So what's the key to longevity? Is it clean living? What about fasting or exercise or happiness? Actually, the key to long life may be something you are extremely familiar with that's right under your nose: a cup of coffee.
But not just any java. Researchers studying heart health say that a cup of Greek coffee each day may be the key to the longevity of people on the Greek island of Ikaria, who live to age 90 and older.
A "boiled Greek type of coffee, which is rich in polyphenols and antioxidants and contains only a moderate amount of caffeine, seems to gather benefits compared to other coffee beverages," said Dr.
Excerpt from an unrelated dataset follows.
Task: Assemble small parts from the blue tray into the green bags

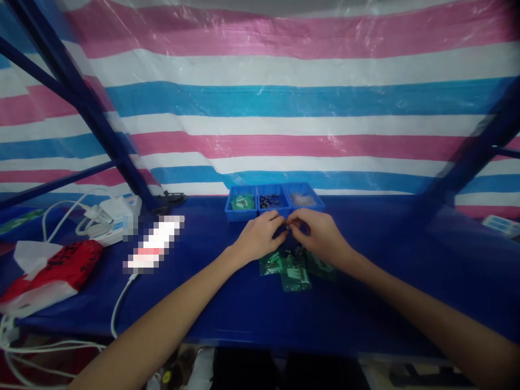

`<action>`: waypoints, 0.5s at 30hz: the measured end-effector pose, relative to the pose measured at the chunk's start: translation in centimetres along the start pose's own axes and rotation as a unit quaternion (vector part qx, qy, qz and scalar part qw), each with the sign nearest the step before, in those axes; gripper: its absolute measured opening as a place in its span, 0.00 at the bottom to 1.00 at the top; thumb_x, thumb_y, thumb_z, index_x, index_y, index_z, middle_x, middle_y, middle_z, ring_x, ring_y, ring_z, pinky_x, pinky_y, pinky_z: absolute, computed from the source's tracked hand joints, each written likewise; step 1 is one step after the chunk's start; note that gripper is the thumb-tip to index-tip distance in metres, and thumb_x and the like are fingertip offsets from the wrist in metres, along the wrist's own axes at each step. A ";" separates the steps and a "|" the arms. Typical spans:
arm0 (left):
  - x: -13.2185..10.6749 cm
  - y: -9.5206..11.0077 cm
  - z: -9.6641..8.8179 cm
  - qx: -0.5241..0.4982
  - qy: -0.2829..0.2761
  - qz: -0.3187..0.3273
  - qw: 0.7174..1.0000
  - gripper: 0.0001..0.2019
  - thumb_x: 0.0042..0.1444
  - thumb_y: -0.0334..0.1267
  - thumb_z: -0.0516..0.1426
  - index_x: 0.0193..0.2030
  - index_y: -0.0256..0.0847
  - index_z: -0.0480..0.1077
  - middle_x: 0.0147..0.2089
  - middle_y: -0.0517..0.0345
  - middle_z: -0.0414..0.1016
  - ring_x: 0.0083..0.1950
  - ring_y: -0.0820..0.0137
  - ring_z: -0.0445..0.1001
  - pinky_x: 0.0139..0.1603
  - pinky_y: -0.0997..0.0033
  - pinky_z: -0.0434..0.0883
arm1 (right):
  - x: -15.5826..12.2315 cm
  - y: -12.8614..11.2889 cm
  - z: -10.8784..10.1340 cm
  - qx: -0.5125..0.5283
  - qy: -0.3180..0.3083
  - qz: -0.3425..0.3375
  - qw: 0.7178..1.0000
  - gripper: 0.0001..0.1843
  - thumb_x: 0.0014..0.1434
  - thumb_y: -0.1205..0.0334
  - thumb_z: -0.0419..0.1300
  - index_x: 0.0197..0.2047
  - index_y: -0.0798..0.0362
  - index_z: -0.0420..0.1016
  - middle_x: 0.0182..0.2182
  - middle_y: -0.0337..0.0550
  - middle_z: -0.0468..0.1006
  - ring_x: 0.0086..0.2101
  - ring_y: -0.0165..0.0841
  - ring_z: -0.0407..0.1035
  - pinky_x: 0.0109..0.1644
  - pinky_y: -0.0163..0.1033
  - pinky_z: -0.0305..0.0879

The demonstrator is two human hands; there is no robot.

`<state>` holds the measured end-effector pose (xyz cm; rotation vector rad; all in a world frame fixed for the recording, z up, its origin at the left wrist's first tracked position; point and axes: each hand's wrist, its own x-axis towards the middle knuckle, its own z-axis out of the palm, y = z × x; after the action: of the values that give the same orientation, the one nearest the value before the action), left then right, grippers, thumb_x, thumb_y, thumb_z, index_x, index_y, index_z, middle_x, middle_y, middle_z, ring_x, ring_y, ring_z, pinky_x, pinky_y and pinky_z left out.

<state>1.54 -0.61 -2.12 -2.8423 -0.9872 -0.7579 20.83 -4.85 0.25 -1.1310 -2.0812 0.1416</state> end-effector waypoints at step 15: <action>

Gerasimos Siasos of the University of Athens Medical School in a written statement.
While only 0.1 percent of Europeans live to be 90 and older, the figure on Ikaria is 1 percent, regarded as one of the highest longevity rates in the world.
Even better, the islanders usually live out their long lives in good health, Siasos added.
Siasos and his team decided to zero in on coffee because recent studies suggest that moderate coffee consumption may slightly cut the risk of coronary heart disease while also positively impacting other aspects of health.
From a sample of 673 Ikarians age 65 and older who lived on the island permanently, the researchers randomly selected 71 men and 71 women to participate in the study, published this week in Vascular Medicine.
The researchers checked for high blood pressure, diabetes and other medical conditions and questioned them on their health, lifestyles and coffee drinking. They also made note of the participants' endothelial functioning (the endothelium is a layer of cells that lines blood vessels, which is impacted both by aging and by lifestyle habits such as smoking).
The researchers investigated all types of coffee taken by participants -- but 87 percent said they consumed boiled, Greek coffee everyday.
In the end, the study discovered that those consuming mainly boiled Greek coffee had improved endothelial functioning than those who drank other types of coffee.
But coffee in general seems to have health benefits. A study last year by the National Institute of Health and AARP found that people who drank coffee were a little more likely to live longer than those who didn't.
Meanwhile, in other good news from the Mediterranean, researchers have found out why exactly the consumption of extra virgin olive oil helps reduce the risk of Alzheimer's disease. Indeed, a new study has found that one component of olive oil -- a substance called oleocanthal -- helps protect nerve cells from the kind of damage that occurs with Alzheimer's.
Alzheimer's affects about 30 million people worldwide, but the prevalence is less widespread in Mediterranean countries.
"Extra-virgin olive oil-derived oleocanthal associated with the consumption of the Mediterranean diet has the potential to reduce the risk of [Alzheimer's] or related neurodegenerative dementias," the report concluded.